Dylan is also expanding her vocabulary. That's not entirely true; she hasn't picked up any new words lately, but she makes some nice stabs at repeating what we say. It always comes out as gibberish, and she sounds remarkably like the Swedish Chef, which is really funny. She's also learned that loud grunts and squeals are a great way to give direction. If we turn the pages to Go, Dog, Go too slowly (e.g. in time to read every page), she'll let us know by grunting. If we skip pages or breeze through the book too quickly, she'll scream.
Aside from trying to mimic what we say, she also tries to copy what we do. I put up a swing for her and she immediately learned to climb to the first step on our foot stool. She loves grabbing the wheel if we're taking a short trip in the truck (no farther than Medford), and running the blinkers ... and the wiper fluid, and the wipers, and the radio .... She's also getting good at using a fork. By "good," I mean she holds a fork with one hand and feeds herself with the other.

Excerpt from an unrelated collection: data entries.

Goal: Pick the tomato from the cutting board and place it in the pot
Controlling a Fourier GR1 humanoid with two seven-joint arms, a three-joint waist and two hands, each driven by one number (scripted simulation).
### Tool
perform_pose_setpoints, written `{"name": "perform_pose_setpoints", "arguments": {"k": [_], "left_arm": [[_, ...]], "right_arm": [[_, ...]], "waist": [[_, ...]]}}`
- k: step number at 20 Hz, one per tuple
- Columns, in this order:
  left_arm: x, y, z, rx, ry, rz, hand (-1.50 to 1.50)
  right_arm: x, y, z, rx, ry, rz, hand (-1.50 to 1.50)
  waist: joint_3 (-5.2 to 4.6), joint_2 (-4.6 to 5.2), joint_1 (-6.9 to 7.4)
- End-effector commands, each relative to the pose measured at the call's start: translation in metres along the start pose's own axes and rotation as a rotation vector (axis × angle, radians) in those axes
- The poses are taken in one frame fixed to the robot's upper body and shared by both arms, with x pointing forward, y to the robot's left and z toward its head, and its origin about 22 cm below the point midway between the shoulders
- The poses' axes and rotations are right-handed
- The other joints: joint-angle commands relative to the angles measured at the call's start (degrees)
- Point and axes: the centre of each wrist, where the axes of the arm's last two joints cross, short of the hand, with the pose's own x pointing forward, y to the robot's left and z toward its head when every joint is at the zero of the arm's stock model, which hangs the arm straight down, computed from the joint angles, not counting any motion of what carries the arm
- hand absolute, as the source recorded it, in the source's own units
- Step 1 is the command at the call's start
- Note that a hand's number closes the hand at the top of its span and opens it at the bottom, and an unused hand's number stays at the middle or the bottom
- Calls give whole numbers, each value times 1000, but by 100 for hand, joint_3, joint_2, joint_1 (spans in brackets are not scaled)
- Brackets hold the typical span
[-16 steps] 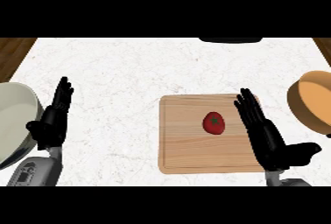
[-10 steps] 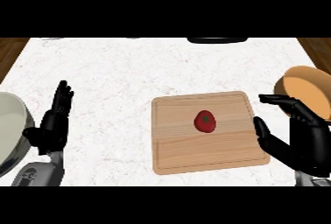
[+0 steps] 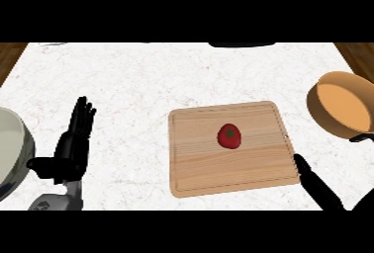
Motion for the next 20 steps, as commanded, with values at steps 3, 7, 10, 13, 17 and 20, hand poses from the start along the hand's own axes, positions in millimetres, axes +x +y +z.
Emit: {"name": "perform_pose_setpoints", "arguments": {"k": [3,7,10,13,17,20], "left_arm": [[6,-8,8,-49,7,26,0],[13,-20,13,-50,-17,29,0],[19,-20,5,-32,-36,23,0],[14,-24,15,-66,-36,32,0],[14,-27,8,-64,-38,12,0],[14,-29,22,-92,-40,24,0]], "right_arm": [[63,8,65,-51,-103,82,-150],[62,-7,107,116,76,243,-150],[56,-24,124,275,203,348,-150],[53,-31,135,390,329,437,-150],[66,-18,121,443,398,476,-150],[70,-1,103,463,437,527,-150]], "waist": [[-8,96,251],[-17,140,289],[-38,225,305],[-40,261,434],[-31,272,456],[-19,223,581]]}}
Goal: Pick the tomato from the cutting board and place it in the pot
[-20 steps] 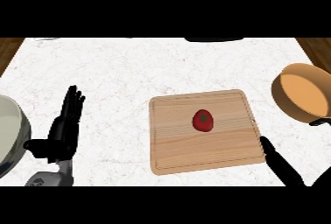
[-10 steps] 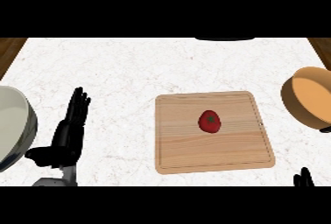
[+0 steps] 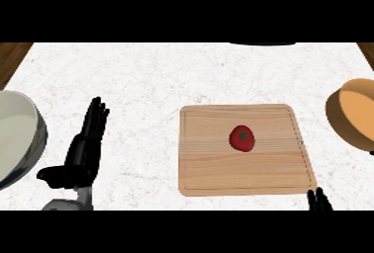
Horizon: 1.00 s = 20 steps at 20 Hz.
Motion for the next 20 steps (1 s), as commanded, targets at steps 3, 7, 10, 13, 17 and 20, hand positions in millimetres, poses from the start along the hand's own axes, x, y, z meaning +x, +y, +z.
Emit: {"name": "perform_pose_setpoints", "arguments": {"k": [3,7,10,13,17,20], "left_arm": [[0,-4,3,-13,11,5,0],[3,-3,7,0,14,15,0],[-3,-5,6,-4,29,25,0],[-2,-12,5,-5,22,3,0],[-2,-6,-2,8,29,-3,0],[0,-2,7,9,30,14,0]], "right_arm": [[43,17,-33,69,77,98,-150],[73,24,-52,124,183,175,-150],[96,39,-58,169,228,232,-150],[113,66,-71,205,236,201,-150],[108,79,-94,219,223,190,-150],[109,88,-98,217,214,183,-150]], "waist": [[20,-37,71],[30,-80,45],[36,-99,-17],[44,-108,-39],[44,-116,-90],[44,-120,-88]]}}
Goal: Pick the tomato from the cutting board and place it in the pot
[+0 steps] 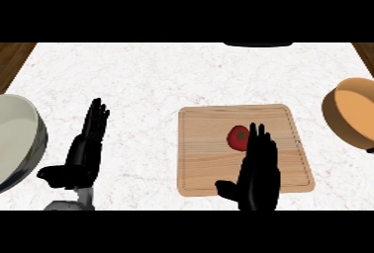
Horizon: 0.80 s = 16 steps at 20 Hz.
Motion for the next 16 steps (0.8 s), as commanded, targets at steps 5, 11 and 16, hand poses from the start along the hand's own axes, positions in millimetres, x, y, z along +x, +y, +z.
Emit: {"name": "perform_pose_setpoints", "arguments": {"k": [5,11,16], "left_arm": [[24,13,17,1,6,-8,0],[14,2,-5,8,3,16,0],[-5,-8,2,0,3,7,0]], "right_arm": [[13,25,-32,-7,97,5,-150],[5,27,-33,-2,79,-9,-150],[-7,23,-54,-95,26,88,150]], "waist": [[5,-9,46],[2,-8,-24],[0,-5,-42]]}}
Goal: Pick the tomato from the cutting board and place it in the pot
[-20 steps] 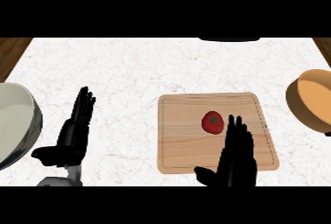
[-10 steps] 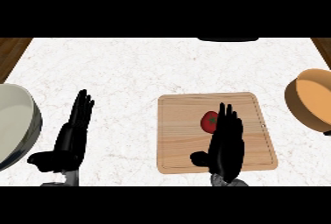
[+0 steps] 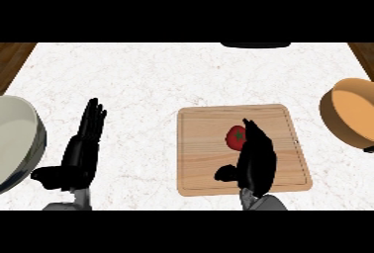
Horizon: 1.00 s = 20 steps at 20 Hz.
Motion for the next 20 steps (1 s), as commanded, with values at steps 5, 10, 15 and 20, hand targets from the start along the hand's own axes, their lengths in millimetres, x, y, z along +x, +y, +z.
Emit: {"name": "perform_pose_setpoints", "arguments": {"k": [5,10,15,20], "left_arm": [[-23,3,14,-2,1,-2,0],[-1,16,8,0,5,-4,0],[-1,-5,3,-40,1,9,0],[-3,-5,-6,-39,-12,7,0]], "right_arm": [[-11,23,-3,-160,-70,76,150],[0,10,-19,-189,-65,96,150],[37,-14,-51,153,-188,176,150],[88,-59,-108,259,-277,265,150]], "waist": [[24,52,12],[25,48,20],[24,86,165],[21,88,150]]}}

This walking, babbling, curious stage reminds Regina and me of one thing: drunk people. Or, more precisely, living with Dylan is like having and old, Russian, drunk for a roommate. Cute and cuddly one minute (like all drunk Russians), belligerent and ornery the next. Dylan stumbles around, demands things by pointing and screaming (food, toys, books), and makes us guess what she wants, falls into joyful dance when we get it right, then farts and passes out in blissful slumber.
I guess the fun part is that her behavior reminds us of our college days, except when Dylan falls asleep, we don't write "smelly" across her forehead. Yet.